Data provided START

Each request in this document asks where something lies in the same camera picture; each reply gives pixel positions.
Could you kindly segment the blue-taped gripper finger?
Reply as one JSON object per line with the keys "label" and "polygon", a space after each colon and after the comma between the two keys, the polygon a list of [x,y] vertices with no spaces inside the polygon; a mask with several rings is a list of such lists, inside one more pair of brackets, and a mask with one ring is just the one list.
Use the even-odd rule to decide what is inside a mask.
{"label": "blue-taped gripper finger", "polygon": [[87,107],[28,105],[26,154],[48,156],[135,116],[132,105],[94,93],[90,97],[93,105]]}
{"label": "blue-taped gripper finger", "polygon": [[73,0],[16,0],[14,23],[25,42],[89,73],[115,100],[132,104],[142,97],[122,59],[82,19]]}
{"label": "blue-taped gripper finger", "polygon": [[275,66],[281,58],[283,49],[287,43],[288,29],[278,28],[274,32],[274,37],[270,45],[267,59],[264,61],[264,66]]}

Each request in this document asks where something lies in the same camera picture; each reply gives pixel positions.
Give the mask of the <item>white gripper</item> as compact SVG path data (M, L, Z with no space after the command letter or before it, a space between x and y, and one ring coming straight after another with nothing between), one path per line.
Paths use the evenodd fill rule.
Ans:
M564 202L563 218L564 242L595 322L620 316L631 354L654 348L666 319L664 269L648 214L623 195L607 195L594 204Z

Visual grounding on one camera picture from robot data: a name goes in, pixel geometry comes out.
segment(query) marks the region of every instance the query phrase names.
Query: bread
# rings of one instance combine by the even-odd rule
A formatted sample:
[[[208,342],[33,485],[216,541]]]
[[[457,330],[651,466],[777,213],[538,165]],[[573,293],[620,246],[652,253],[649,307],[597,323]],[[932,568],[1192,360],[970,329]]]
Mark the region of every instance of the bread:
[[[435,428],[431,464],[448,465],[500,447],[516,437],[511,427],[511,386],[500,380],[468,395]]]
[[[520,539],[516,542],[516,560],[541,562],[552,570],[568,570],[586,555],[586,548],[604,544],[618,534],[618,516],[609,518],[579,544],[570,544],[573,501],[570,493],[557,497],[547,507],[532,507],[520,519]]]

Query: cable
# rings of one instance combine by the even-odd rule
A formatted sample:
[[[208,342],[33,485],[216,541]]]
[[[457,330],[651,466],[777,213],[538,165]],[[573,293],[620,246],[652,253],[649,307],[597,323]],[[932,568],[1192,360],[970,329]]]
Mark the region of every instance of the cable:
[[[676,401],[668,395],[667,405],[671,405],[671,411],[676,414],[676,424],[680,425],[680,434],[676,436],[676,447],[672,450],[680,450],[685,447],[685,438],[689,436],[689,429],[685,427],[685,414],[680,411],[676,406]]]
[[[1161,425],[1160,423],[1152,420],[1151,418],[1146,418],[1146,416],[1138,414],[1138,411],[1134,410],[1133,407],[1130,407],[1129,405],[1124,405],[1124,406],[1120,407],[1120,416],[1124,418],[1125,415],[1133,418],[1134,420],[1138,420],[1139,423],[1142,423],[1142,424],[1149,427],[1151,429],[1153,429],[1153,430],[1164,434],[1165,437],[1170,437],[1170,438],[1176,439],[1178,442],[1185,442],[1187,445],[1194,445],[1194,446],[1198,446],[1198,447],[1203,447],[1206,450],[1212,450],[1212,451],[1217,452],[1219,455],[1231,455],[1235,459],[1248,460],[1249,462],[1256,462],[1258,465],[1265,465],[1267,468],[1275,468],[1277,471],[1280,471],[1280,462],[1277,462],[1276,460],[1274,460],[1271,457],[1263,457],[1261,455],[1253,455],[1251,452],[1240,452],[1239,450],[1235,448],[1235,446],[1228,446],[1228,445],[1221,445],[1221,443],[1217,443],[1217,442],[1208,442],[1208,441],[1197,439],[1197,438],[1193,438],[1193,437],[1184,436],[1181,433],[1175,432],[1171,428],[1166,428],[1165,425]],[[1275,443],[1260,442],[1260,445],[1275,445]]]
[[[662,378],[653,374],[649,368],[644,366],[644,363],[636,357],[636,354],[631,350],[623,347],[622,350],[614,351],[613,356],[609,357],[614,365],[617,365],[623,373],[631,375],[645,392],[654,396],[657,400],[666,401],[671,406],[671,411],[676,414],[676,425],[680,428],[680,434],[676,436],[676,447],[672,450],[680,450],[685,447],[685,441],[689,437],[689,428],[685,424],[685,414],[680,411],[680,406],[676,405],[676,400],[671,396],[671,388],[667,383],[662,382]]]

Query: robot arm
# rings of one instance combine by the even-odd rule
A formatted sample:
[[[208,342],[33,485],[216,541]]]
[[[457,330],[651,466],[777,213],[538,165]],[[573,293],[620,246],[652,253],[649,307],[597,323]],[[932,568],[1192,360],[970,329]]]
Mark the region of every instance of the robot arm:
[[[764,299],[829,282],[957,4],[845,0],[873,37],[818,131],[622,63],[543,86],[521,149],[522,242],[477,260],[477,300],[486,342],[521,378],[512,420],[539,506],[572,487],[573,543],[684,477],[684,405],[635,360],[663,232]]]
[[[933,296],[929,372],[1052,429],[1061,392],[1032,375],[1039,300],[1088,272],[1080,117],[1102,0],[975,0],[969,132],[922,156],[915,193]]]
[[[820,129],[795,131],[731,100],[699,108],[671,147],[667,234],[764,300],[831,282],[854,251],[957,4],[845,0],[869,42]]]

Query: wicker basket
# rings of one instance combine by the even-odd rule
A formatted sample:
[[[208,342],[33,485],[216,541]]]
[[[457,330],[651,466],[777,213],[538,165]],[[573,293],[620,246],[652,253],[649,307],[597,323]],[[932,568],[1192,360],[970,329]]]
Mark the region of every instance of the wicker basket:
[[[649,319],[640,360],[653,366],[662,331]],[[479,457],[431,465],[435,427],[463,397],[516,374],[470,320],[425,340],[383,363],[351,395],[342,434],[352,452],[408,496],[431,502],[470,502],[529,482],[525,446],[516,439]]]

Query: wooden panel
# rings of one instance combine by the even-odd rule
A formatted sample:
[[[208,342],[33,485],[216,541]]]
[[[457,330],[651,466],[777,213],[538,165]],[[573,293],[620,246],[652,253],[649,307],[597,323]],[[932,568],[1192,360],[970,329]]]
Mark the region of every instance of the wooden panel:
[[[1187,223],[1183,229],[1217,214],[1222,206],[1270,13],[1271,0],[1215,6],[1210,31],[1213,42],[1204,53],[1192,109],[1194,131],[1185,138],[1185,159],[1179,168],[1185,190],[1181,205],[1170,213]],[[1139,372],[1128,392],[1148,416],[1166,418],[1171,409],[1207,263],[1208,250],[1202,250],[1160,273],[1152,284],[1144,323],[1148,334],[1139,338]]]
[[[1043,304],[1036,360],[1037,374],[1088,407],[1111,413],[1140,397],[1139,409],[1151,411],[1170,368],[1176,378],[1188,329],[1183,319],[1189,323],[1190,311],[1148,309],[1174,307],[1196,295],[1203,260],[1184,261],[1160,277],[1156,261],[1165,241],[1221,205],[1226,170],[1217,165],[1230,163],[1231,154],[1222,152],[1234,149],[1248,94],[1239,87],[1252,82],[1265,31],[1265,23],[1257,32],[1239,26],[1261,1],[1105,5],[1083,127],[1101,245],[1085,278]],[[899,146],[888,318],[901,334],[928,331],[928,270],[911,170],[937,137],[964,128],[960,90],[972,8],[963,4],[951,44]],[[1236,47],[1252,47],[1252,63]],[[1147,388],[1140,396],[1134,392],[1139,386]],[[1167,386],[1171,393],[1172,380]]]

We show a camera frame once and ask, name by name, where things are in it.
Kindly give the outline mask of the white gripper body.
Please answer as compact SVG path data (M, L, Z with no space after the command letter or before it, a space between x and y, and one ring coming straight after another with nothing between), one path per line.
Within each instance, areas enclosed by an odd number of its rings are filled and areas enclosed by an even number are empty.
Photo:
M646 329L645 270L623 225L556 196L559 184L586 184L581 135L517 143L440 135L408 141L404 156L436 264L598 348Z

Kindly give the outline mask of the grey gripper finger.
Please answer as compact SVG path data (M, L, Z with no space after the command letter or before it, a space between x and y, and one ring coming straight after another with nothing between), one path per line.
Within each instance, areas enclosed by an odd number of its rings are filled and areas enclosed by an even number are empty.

Data provided END

About this task: Everything from the first line of the entries above through the line with "Could you kindly" is to be reproduced exactly, and nothing else.

Written response:
Each request in this document asks where something lies in the same camera picture; each reply gives pixel positions.
Could you kindly segment the blue-taped gripper finger?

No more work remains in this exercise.